Why students are flooding counseling centers: We told them to

Public outreach sought to remove stigma from attending

As more students use campus mental health services than ever before, many administrators are blaming today's students for having "extra-thin skins." Writing for The Atlantic, Isabella Kwai debunks this misconception.

Instead, Kwai reveals, more students seek counseling because initiatives to expand and destigmatize these services in higher education are actually working.

Last year, the Center for Collegiate Mental Health (CCMH) released a report revealing that demand for counseling services at universities has outpaced the schools' enrollment growth five times over.

Some college administrators view these findings as troubling. Paired with calls for trigger warnings and safe spaces, they see the numbers as evidence of a less resilient population of students. A 2014 Los Angeles Times article referred to a "glorification of victimhood" that encouraged hypersensitivity on college campuses.

But Ben Locke, the executive director of the CCMH, argues that this increase in students seeking mental health services indicates that the change in national policy and culture in the past ten years has actually had its intended effects. 

Related: Trigger warnings don't censor difficult discussions—they encourage them

Such policy changes include the Garrett Lee Smith Memorial Act, which directed millions of dollars of funding into suicide-prevention research and intervention programs. The programs encouraged students, faculty, friends, and roommates to refer students they think might be in trouble to seek help.

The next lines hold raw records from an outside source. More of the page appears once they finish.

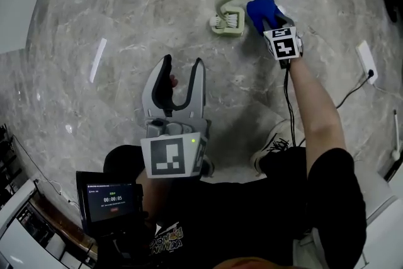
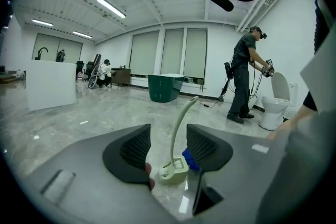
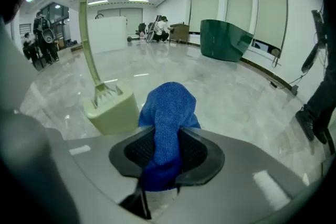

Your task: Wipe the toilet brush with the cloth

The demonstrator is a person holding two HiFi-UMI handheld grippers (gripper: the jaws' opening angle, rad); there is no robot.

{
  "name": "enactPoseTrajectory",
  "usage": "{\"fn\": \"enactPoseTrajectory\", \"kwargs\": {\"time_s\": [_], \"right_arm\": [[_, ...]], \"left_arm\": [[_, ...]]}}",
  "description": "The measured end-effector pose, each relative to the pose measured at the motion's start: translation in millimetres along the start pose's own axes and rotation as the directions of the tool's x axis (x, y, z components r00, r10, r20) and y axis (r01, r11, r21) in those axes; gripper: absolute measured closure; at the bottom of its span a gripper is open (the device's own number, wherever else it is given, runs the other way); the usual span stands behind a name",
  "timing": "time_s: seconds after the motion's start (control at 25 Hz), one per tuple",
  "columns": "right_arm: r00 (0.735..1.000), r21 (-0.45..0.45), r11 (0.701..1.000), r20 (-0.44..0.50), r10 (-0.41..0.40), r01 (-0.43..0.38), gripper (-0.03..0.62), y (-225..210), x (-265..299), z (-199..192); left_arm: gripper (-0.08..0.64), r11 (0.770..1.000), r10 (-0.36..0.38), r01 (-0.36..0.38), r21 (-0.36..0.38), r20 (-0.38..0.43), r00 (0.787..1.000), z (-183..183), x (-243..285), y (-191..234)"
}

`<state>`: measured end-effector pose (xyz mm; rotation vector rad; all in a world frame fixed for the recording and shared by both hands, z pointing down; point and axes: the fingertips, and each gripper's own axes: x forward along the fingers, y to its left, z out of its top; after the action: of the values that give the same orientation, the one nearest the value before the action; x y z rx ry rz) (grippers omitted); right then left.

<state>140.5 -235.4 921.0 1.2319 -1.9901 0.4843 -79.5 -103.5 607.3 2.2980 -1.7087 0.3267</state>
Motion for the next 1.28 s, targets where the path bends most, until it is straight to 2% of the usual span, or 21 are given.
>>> {"fn": "enactPoseTrajectory", "kwargs": {"time_s": [0.08,0.2,0.32,0.4,0.6,0.96,1.04,1.12,1.2,1.28], "right_arm": [[0.999,0.036,0.999,-0.004,0.041,-0.041,0.471,13.6,5.4,6.1],[0.992,0.087,0.993,-0.085,0.093,-0.085,0.469,28.2,13.1,-13.6],[0.974,0.06,0.988,-0.165,0.152,-0.144,0.469,40.9,11.4,-34.0],[0.963,0.042,0.977,-0.166,0.211,-0.207,0.469,47.4,4.8,-32.2],[0.931,0.043,0.937,-0.1,0.35,-0.347,0.469,56.6,-19.6,7.8],[0.88,0.093,0.877,0.104,0.463,-0.472,0.469,46.7,-78.8,86.6],[0.885,0.103,0.883,0.14,0.443,-0.458,0.469,38.6,-81.4,92.7],[0.91,0.152,0.9,0.149,0.387,-0.408,0.469,22.5,-71.2,84.4],[0.943,0.225,0.916,0.1,0.318,-0.332,0.469,3.8,-53.4,57.5],[0.954,0.272,0.918,0.002,0.299,-0.288,0.469,-1.5,-40.2,16.4]], "left_arm": [[0.342,1.0,-0.001,0.001,-0.005,-0.013,1.0,-3.3,1.2,0.7],[0.344,1.0,0.002,-0.002,-0.029,-0.024,1.0,-4.7,1.7,1.8],[0.345,0.999,0.004,-0.005,-0.045,-0.032,0.999,-4.6,1.7,3.4],[0.345,0.999,0.001,-0.003,-0.051,-0.028,1.0,-2.7,1.8,3.5],[0.347,0.999,-0.01,0.01,-0.031,-0.019,1.0,1.7,2.3,0.0],[0.347,0.999,-0.016,0.015,-0.028,-0.017,1.0,2.8,2.7,-0.3],[0.347,1.0,-0.016,0.016,-0.026,-0.015,1.0,3.7,3.3,-0.3],[0.347,1.0,-0.018,0.018,-0.023,-0.015,1.0,4.1,3.7,-0.8],[0.347,1.0,-0.021,0.021,-0.014,-0.011,1.0,4.5,4.4,-1.7],[0.347,1.0,-0.019,0.019,-0.008,-0.011,1.0,3.8,4.8,-1.5]]}}
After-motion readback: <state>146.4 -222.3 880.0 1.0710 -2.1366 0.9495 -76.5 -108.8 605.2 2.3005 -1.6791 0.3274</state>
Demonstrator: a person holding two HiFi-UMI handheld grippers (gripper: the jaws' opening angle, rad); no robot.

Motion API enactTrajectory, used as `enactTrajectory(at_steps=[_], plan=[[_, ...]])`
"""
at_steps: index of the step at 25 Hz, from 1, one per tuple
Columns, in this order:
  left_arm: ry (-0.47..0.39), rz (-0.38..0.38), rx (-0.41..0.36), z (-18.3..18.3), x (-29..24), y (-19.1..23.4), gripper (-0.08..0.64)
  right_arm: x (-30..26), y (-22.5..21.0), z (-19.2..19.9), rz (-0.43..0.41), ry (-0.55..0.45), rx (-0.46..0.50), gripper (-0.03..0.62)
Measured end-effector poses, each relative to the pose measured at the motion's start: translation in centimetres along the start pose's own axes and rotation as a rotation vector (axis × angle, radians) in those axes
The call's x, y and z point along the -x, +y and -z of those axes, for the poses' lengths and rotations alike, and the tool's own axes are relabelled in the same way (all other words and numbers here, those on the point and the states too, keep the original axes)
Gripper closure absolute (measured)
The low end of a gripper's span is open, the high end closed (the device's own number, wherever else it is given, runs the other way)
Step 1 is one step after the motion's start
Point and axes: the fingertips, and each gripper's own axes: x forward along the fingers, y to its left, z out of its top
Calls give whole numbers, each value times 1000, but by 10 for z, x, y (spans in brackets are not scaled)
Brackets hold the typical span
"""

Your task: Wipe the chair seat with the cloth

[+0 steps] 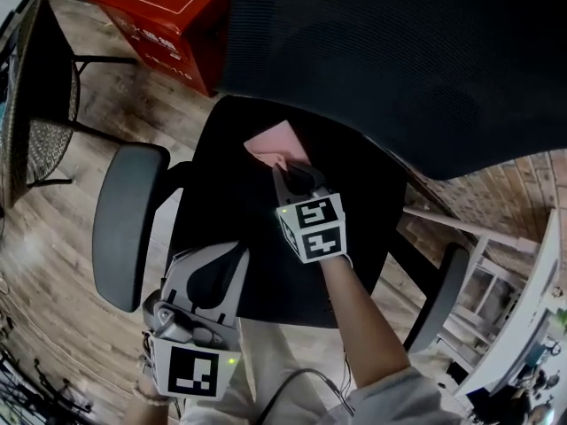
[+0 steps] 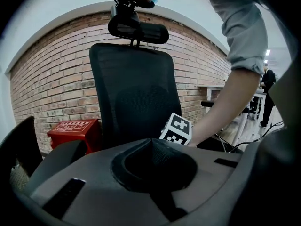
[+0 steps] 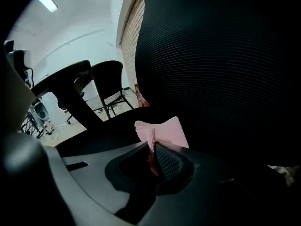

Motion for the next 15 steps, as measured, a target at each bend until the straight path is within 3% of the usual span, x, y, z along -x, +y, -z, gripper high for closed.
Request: enactTrajectory(at_steps=[15], plan=[[-13, 97, -63, -18, -24, -39, 541, 97, -93, 84, 318, 77, -116, 537]])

Micky Sharma, the president of the Association for University and College Counseling Center Directors (AUCCCD) adds that the smartphone culture among today's millennials also increases the risk of anxiety and depression among students. Many students struggle from what Sharma calls a "technology-enabled busyness" long before coming to college, but they haven't sought help prior to arriving on campus and discovering the inexpensive and easily accessible mental health resources.

With more people talking openly about mental health issues, the stigma against seeking help has also decreased. At the beginning of the school year, the National Alliance for Mental Illness (NAMI) published a mental health guide. Similar content and media coverage encourages students to talk openly about their personal mental health experiences.

The vast majority of schools today offer personal counseling services, and 58% of four-year colleges and 8% of two-year colleges offer psychiatric services, Kwai reports. And these services are appreciated as often as they're used—AUCCCD's annual report last year revealed that 71% of students who had used the counseling centers said that the services had been positive and ultimately helped them with their academic performances.

The same report from AUCCCD revealed that more than 50% of counseling centers upped their budgets last year. Most schools have directed the increased budget toward hiring more staff members and offering a wider variety of services for students, such as Ohio State University's drop-in workshops, yoga classes, and mental health management files. 

How to structure and deliver student mental health services

In some cases, however, the demand has surpassed the supply at mental health centers. So many students are seeking the services that the schools cannot keep up with necessary staff hires and budget increases. Many schools are working to determine the best way to offer sustained care and long-term treatment while giving urgent crises the priority attention they deserve.

These schools also need to hire more diverse counselors who will be able to identify with students' racial and cultural identities, argues Kwai. As the negative stigma against mental health subsides, experts predict the number of students seeking help will continue not only to grow, but also to diversify. 

How to support minority students' mental health needs

To look at everything higher education has been doing for mental health as damage control for a fragile and thin-skinned student population, Locke says, ironically contradicts a decade of public awareness campaigns (Kwai, The Atlantic, 10/19).